How to Find the Right Digital Health Technology Development Partner
The scenario is becoming more and more familiar. A digital health entrepreneur, whether a physician or not, comes up with an idea and starts looking for help from a software engineer/development partner to create an app or some other software product. It starts with the proverbial sketch on a napkin. Health Tech Engineers Are from Venus; Doctors Are from Mars
The entrepreneur frequently uses word of mouth to find the right partner and starts exploring possible vendors, many of which use engineers outside of the US to save costs. Often there is little or no end user experience or interface input and the result is a product that fails…
- What is your value proposition, product market fit and digital health strategy? What is the product supposed to do (jobs, relieve pains and meet expected gains) and how will you measure the results? What clinical, business, experience and workflow problems will it solve that will create 10x the user defined value compared to competitive offerings?

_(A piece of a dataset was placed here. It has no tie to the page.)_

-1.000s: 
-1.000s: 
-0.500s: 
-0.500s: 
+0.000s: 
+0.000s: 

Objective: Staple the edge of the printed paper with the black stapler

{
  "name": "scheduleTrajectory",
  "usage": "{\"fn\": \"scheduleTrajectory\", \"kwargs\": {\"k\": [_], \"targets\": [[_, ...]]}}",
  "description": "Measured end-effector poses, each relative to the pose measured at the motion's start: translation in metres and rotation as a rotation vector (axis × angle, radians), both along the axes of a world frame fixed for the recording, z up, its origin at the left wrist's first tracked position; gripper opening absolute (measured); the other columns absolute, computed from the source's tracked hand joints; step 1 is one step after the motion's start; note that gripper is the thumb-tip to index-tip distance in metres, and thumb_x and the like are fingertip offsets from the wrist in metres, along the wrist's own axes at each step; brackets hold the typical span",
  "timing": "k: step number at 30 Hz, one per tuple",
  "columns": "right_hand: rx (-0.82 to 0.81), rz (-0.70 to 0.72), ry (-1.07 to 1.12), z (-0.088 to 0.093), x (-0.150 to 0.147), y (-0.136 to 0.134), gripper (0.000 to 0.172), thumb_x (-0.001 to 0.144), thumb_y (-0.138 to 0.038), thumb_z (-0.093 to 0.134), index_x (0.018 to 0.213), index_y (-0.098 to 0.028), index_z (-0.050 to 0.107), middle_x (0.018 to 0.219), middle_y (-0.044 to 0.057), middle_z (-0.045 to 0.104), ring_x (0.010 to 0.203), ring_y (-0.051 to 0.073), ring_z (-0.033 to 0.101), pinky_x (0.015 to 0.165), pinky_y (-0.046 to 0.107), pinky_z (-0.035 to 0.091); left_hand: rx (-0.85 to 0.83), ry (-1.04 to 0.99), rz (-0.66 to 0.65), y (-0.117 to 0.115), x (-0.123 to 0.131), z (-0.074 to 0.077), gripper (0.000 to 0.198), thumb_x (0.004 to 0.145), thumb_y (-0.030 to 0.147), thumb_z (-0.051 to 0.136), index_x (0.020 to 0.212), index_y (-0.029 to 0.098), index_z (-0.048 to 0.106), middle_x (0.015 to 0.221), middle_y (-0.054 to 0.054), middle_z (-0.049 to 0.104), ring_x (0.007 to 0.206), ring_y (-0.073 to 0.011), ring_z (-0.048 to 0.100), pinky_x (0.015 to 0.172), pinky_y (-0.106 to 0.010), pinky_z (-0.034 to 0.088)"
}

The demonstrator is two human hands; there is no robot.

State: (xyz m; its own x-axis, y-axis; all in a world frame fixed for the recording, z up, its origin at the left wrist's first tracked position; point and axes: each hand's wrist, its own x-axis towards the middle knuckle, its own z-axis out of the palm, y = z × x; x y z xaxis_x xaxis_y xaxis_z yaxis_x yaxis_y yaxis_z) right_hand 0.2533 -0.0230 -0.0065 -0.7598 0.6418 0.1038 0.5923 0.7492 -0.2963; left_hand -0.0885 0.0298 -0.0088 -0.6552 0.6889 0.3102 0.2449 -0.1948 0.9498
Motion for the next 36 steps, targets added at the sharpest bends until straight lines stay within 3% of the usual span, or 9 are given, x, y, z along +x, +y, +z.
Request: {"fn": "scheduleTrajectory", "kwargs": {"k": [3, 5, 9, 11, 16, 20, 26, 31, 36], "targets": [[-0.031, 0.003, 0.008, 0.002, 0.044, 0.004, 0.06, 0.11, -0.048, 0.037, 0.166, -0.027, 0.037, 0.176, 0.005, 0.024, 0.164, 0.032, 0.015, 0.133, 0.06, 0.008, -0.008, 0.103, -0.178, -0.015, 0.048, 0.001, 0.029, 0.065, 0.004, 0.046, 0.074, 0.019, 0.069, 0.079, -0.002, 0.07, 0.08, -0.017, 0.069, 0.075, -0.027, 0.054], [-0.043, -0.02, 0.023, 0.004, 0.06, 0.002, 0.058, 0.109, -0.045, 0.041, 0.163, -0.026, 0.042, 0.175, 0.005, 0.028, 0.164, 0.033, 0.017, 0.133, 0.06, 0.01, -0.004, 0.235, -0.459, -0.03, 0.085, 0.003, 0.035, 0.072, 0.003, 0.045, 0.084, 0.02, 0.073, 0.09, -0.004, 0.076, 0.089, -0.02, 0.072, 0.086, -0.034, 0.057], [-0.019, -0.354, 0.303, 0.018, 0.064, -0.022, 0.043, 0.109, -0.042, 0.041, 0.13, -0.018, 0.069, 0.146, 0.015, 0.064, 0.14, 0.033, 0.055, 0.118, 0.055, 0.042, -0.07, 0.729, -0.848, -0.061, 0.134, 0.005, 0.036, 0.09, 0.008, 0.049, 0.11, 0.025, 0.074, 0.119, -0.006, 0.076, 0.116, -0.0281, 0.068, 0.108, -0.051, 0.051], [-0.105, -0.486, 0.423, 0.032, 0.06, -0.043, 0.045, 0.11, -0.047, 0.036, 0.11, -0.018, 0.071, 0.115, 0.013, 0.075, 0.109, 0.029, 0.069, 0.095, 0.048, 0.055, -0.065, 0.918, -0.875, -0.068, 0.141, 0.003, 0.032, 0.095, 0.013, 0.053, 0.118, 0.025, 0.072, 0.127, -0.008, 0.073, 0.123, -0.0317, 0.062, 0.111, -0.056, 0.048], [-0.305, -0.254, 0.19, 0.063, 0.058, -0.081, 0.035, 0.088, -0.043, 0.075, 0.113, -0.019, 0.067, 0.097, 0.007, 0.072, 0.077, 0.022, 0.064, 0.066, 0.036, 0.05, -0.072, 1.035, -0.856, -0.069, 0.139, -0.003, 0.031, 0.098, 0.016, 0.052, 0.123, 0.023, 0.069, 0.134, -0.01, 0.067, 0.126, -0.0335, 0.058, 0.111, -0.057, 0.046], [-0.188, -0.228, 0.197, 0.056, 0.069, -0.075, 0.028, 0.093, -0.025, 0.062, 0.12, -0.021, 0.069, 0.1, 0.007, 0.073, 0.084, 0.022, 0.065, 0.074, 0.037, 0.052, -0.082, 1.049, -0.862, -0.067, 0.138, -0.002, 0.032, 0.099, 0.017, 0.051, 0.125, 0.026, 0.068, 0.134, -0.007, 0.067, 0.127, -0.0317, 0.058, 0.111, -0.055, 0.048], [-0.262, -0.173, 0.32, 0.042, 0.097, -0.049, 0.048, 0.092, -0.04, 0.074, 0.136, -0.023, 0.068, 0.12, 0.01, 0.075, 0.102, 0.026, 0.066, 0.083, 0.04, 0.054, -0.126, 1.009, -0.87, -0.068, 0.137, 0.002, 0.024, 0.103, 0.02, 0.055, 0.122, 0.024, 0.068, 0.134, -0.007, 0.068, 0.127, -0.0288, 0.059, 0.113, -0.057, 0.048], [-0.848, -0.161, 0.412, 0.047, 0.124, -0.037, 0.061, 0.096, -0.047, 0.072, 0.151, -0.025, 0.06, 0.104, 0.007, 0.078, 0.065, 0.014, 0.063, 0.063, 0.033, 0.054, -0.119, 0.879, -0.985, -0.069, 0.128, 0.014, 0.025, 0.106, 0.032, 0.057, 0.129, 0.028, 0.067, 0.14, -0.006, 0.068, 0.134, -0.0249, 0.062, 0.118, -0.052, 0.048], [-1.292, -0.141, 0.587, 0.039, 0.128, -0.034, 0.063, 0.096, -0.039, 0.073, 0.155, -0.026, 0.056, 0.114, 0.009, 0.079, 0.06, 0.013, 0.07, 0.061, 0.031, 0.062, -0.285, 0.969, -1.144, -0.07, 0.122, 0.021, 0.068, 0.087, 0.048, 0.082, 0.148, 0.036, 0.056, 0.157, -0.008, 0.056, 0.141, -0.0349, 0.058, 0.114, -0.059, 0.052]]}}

- Does your technology partner take a provider-centric approach by involving clinicians as key members of the development team?
- How much of your technology partner’s research and development budget is devoted to garnering information about user experience?
- Have you ever had a usability assessment on your application portfolio?
- Does your technology partner have an end user group to provide ongoing feedback?
- Does your technology partner provide you with easy and intuitive training and support?
- What are the issues with using domestic v offshore development partners
- What is the budget, timelines and deliverables and consequences if they are not met?
- Here are some app development guiding principles:
The right app development partner will ❶ Understand your business and project needs ❷ Have enterprise grade app design capabilities ❸ Have broad technology expertise spanning mobile, web and enterprise integration ❹ Offer outstanding customer service and support ❺ Adapt to your work culture
10. What do you need to know about IT development “middlemen” who source clients for companies, essentially acting like brokers representing many different companies instead of a business development or sales person for just one?
11. Does the developer have staying power with a reputable management team and financial resources?
12. Do they service clients after the sale?
13. How will you integrate your solution, if necessary, into legacy EMR systems like Cerner and Epic?
14. What are they cybersecurity protections?
15. Who is liable for data security leaks?
16. Who owns the IP around the website or product? Is it purely work for hire or something else?
17. What are the payment terms and conditions?
18. Suppose things don’t work out. Is the vendor willing to transfer the data or work already done with a new vendor?
19. How much will it cost to make improvements, updates or patches?
20. Is there an account executive assigned to you or are you dealing directly with the developer?
Your IT strategy and the products you develop to execute it should help you achieve your clinical, experience, workflow improvement and business goals and endpoints. Do your due diligence and choose partners wisely. Contact other customers. Look at their products and results and demand accountability. Otherwise, that sketch on a napkin will never see the light of day.